## TRY IT
For every entry below, give an exact repeat and leave out the pictures.

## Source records
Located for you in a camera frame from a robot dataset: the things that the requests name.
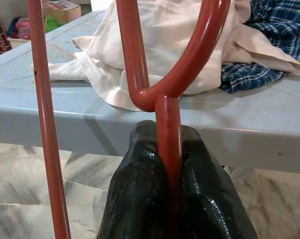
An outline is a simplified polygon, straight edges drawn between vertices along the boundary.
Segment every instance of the white cloth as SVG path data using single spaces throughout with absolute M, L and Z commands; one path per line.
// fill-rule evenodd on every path
M 173 67 L 195 28 L 201 0 L 138 0 L 150 85 Z M 205 67 L 184 94 L 220 86 L 222 63 L 255 62 L 267 68 L 297 72 L 300 63 L 274 47 L 258 30 L 243 25 L 249 0 L 231 0 L 220 39 Z M 137 111 L 127 90 L 115 2 L 93 36 L 73 39 L 82 52 L 64 64 L 49 64 L 51 81 L 85 80 L 108 104 Z

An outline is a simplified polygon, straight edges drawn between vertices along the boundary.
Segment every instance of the checkered cloth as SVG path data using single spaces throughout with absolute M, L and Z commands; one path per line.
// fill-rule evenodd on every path
M 300 61 L 300 0 L 251 0 L 246 25 L 260 30 L 270 42 Z M 227 93 L 270 84 L 288 72 L 257 64 L 223 64 L 220 88 Z

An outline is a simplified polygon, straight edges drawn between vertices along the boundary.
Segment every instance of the gray table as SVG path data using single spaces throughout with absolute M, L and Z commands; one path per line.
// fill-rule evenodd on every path
M 104 12 L 92 12 L 46 35 L 49 62 L 78 52 L 71 39 L 92 35 Z M 27 43 L 0 56 L 0 142 L 41 146 Z M 107 105 L 90 84 L 52 83 L 60 149 L 124 155 L 135 123 L 154 114 Z M 300 76 L 228 95 L 219 89 L 181 99 L 182 123 L 199 130 L 225 165 L 300 172 Z

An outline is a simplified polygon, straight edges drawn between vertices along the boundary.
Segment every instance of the red metal rod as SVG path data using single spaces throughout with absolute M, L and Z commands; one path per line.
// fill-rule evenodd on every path
M 52 107 L 41 0 L 28 0 L 28 15 L 41 137 L 55 238 L 71 239 Z
M 204 0 L 192 37 L 175 66 L 149 87 L 137 0 L 116 0 L 130 97 L 141 110 L 156 112 L 159 155 L 170 189 L 167 238 L 179 237 L 181 201 L 181 121 L 178 97 L 207 63 L 219 39 L 230 0 Z

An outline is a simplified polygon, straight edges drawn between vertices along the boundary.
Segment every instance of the marble floor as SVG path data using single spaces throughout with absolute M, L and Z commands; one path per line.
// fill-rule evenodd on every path
M 73 239 L 95 239 L 121 162 L 60 151 Z M 300 239 L 300 174 L 251 170 L 235 183 L 261 239 Z M 0 239 L 53 239 L 42 148 L 0 144 Z

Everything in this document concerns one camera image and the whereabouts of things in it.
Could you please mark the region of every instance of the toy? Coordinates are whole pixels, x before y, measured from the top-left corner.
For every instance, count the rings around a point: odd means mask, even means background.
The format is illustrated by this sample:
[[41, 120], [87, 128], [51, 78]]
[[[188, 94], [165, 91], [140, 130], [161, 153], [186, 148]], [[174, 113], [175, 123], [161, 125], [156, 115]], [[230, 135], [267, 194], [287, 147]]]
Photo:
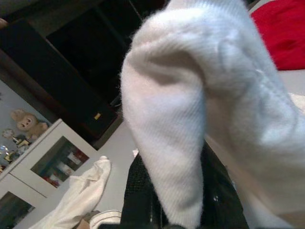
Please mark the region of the toy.
[[14, 136], [14, 131], [12, 129], [5, 129], [2, 131], [2, 137], [10, 139], [12, 136]]
[[17, 145], [17, 148], [23, 146], [29, 146], [31, 144], [30, 141], [24, 135], [18, 135], [17, 137], [12, 136], [13, 142]]
[[0, 165], [0, 174], [3, 172], [3, 170], [5, 169], [5, 166]]
[[36, 140], [48, 129], [48, 124], [39, 122], [35, 115], [27, 113], [22, 109], [12, 111], [10, 116], [16, 121], [17, 128], [26, 132], [28, 140]]
[[15, 151], [11, 151], [8, 155], [6, 155], [6, 156], [4, 157], [4, 159], [7, 160], [8, 163], [12, 163], [12, 162], [15, 161], [19, 156], [20, 156], [20, 154], [16, 153]]
[[10, 155], [10, 151], [6, 146], [0, 146], [0, 165], [7, 167], [10, 162], [6, 157]]
[[2, 18], [0, 18], [0, 29], [8, 26], [8, 22]]

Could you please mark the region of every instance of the white sock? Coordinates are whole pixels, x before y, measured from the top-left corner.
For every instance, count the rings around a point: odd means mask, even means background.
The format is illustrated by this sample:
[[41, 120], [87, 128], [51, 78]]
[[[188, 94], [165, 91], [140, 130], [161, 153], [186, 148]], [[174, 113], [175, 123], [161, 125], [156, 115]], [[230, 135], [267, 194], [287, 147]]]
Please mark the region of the white sock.
[[172, 0], [136, 33], [122, 102], [171, 223], [200, 223], [205, 134], [275, 213], [305, 209], [305, 119], [240, 0]]

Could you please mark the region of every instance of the glass cabinet door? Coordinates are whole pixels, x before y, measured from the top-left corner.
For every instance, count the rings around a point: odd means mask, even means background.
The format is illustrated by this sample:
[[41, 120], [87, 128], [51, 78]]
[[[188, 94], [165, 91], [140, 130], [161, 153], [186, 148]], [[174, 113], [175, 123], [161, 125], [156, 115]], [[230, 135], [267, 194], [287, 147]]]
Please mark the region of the glass cabinet door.
[[3, 229], [15, 227], [33, 209], [31, 204], [7, 192], [0, 199], [0, 227]]
[[58, 187], [88, 159], [87, 155], [62, 136], [31, 171]]
[[7, 174], [0, 181], [0, 229], [13, 228], [45, 199], [40, 193]]

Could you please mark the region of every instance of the gold label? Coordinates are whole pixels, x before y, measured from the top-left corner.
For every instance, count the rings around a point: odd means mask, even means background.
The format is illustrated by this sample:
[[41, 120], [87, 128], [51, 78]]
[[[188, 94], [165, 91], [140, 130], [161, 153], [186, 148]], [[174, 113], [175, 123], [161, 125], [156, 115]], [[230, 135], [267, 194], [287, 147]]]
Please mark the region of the gold label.
[[94, 117], [95, 120], [98, 120], [101, 117], [101, 113], [97, 113]]

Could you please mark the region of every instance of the white cabinet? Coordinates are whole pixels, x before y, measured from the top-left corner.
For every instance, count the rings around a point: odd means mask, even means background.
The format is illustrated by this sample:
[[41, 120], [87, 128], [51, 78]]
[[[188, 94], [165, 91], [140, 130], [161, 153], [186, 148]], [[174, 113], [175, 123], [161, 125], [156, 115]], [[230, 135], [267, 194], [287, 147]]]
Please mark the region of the white cabinet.
[[7, 174], [0, 182], [0, 228], [13, 228], [45, 197]]
[[45, 197], [56, 190], [96, 150], [60, 122], [10, 172]]

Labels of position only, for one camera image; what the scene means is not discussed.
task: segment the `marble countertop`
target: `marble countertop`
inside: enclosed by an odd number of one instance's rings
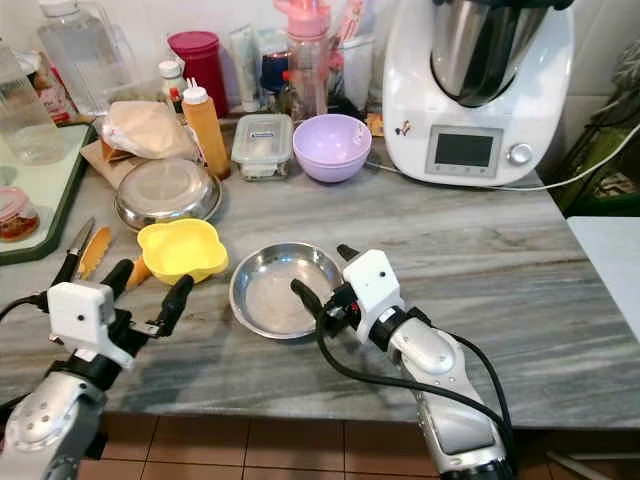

## YOUR RESPONSE
Located for you in a camera frame from a robot dataset: the things that the requests name.
An outline is a simplified polygon, straight edges drawn between vertices along the boundary.
Segment every instance of the white cloth as SVG path data using single spaces throughout with absolute M, L and Z commands; one path per line.
// fill-rule evenodd on every path
M 173 67 L 195 28 L 201 0 L 138 0 L 150 85 Z M 205 67 L 184 94 L 220 86 L 222 63 L 255 62 L 267 68 L 297 72 L 300 63 L 274 47 L 258 30 L 243 25 L 249 0 L 231 0 L 220 39 Z M 137 111 L 127 90 L 115 2 L 93 36 L 73 39 L 82 52 L 64 64 L 49 64 L 51 81 L 85 80 L 108 104 Z

An outline is a simplified polygon, straight edges drawn between vertices along the boundary.
Segment every instance of the checkered cloth as SVG path data using single spaces throughout with absolute M, L and Z commands; one path per line.
// fill-rule evenodd on every path
M 300 61 L 300 0 L 251 0 L 246 25 L 260 30 L 270 42 Z M 227 93 L 270 84 L 288 72 L 257 64 L 223 64 L 220 88 Z

An outline is a simplified polygon, straight edges drawn between vertices along the boundary.
Segment every instance of the gray table as SVG path data using single spaces throughout with absolute M, L and Z commands; one path per line.
// fill-rule evenodd on every path
M 104 12 L 92 12 L 46 35 L 49 62 L 78 52 L 71 39 L 92 35 Z M 27 43 L 0 56 L 0 142 L 41 146 Z M 107 105 L 90 84 L 52 83 L 60 149 L 124 155 L 135 123 L 154 114 Z M 300 76 L 228 95 L 219 89 L 181 99 L 182 123 L 199 130 L 225 165 L 300 172 Z

An outline is a simplified polygon, straight edges drawn between vertices along the boundary.
Segment every instance of the red metal rod as SVG path data using single spaces throughout with absolute M, L and Z commands; one path per line.
// fill-rule evenodd on every path
M 52 107 L 41 0 L 28 0 L 28 15 L 41 137 L 55 238 L 71 239 Z
M 204 0 L 192 37 L 175 66 L 149 87 L 137 0 L 116 0 L 130 97 L 141 110 L 156 112 L 159 155 L 170 189 L 167 238 L 179 237 L 181 201 L 181 121 L 178 97 L 207 63 L 219 39 L 230 0 Z

An outline is a simplified polygon, straight edges drawn between vertices along the boundary.
Segment every instance of the marble floor as SVG path data using single spaces throughout with absolute M, L and Z commands; one path per line.
// fill-rule evenodd on every path
M 73 239 L 95 239 L 121 162 L 60 151 Z M 300 239 L 300 174 L 251 170 L 235 183 L 261 239 Z M 0 239 L 53 239 L 42 148 L 0 144 Z

Everything in this document concerns one camera image and the whereabouts of things in it.
Could you please mark the region of every instance of the toy? Coordinates are whole pixels, x before y, measured from the top-left corner.
For every instance, count the rings around a point: odd means mask, even means background.
The format is illustrated by this sample:
[[41, 120], [87, 128], [51, 78]]
[[[188, 94], [165, 91], [140, 130], [161, 153], [186, 148]], [[174, 113], [175, 123], [161, 125], [156, 115]], [[230, 135], [267, 194], [287, 147]]]
Photo:
Please mark the region of the toy.
[[14, 136], [14, 131], [12, 129], [5, 129], [2, 131], [2, 137], [10, 139], [12, 136]]
[[17, 145], [17, 148], [23, 146], [29, 146], [31, 144], [30, 141], [24, 135], [18, 135], [17, 137], [12, 136], [13, 142]]
[[0, 165], [0, 174], [3, 172], [3, 170], [5, 169], [5, 166]]
[[36, 140], [48, 129], [48, 124], [39, 122], [35, 115], [27, 113], [22, 109], [12, 111], [10, 116], [16, 121], [17, 128], [26, 132], [28, 140]]
[[15, 151], [11, 151], [8, 155], [6, 155], [6, 156], [4, 157], [4, 159], [7, 160], [8, 163], [12, 163], [12, 162], [15, 161], [19, 156], [20, 156], [20, 154], [16, 153]]
[[10, 155], [10, 151], [6, 146], [0, 146], [0, 165], [7, 167], [10, 162], [6, 157]]
[[2, 18], [0, 18], [0, 29], [8, 26], [8, 22]]

Could you please mark the region of every instance of the white sock? Coordinates are whole pixels, x before y, measured from the top-left corner.
For every instance, count the rings around a point: odd means mask, even means background.
The format is illustrated by this sample:
[[41, 120], [87, 128], [51, 78]]
[[[188, 94], [165, 91], [140, 130], [161, 153], [186, 148]], [[174, 113], [175, 123], [161, 125], [156, 115]], [[230, 135], [267, 194], [287, 147]]]
Please mark the region of the white sock.
[[172, 0], [136, 33], [122, 102], [171, 223], [200, 223], [205, 134], [275, 213], [305, 209], [305, 119], [240, 0]]

Could you please mark the region of every instance of the glass cabinet door? Coordinates are whole pixels, x before y, measured from the top-left corner.
For every instance, count the rings around a point: odd means mask, even means background.
The format is illustrated by this sample:
[[41, 120], [87, 128], [51, 78]]
[[[188, 94], [165, 91], [140, 130], [161, 153], [186, 148]], [[174, 113], [175, 123], [161, 125], [156, 115]], [[230, 135], [267, 194], [287, 147]]]
Please mark the region of the glass cabinet door.
[[3, 229], [15, 227], [33, 209], [31, 204], [7, 192], [0, 199], [0, 227]]
[[58, 187], [88, 159], [87, 155], [62, 136], [31, 171]]
[[7, 174], [0, 181], [0, 229], [13, 228], [45, 199], [40, 193]]

Could you please mark the region of every instance of the gold label? Coordinates are whole pixels, x before y, measured from the top-left corner.
For every instance, count the rings around a point: odd means mask, even means background.
The format is illustrated by this sample:
[[41, 120], [87, 128], [51, 78]]
[[[188, 94], [165, 91], [140, 130], [161, 153], [186, 148]], [[174, 113], [175, 123], [161, 125], [156, 115]], [[230, 135], [267, 194], [287, 147]]]
Please mark the region of the gold label.
[[94, 117], [95, 120], [98, 120], [101, 117], [101, 113], [97, 113]]

Could you please mark the region of every instance of the white cabinet? Coordinates are whole pixels, x before y, measured from the top-left corner.
For every instance, count the rings around a point: odd means mask, even means background.
The format is illustrated by this sample:
[[41, 120], [87, 128], [51, 78]]
[[[188, 94], [165, 91], [140, 130], [161, 153], [186, 148]], [[174, 113], [175, 123], [161, 125], [156, 115]], [[230, 135], [267, 194], [287, 147]]]
Please mark the region of the white cabinet.
[[7, 174], [0, 182], [0, 228], [13, 228], [45, 197]]
[[45, 197], [56, 190], [96, 150], [60, 122], [10, 172]]

Labels of position only, for one camera image; what the scene means is not discussed.
task: segment the `marble countertop`
target: `marble countertop`
inside: enclosed by an odd number of one instance's rings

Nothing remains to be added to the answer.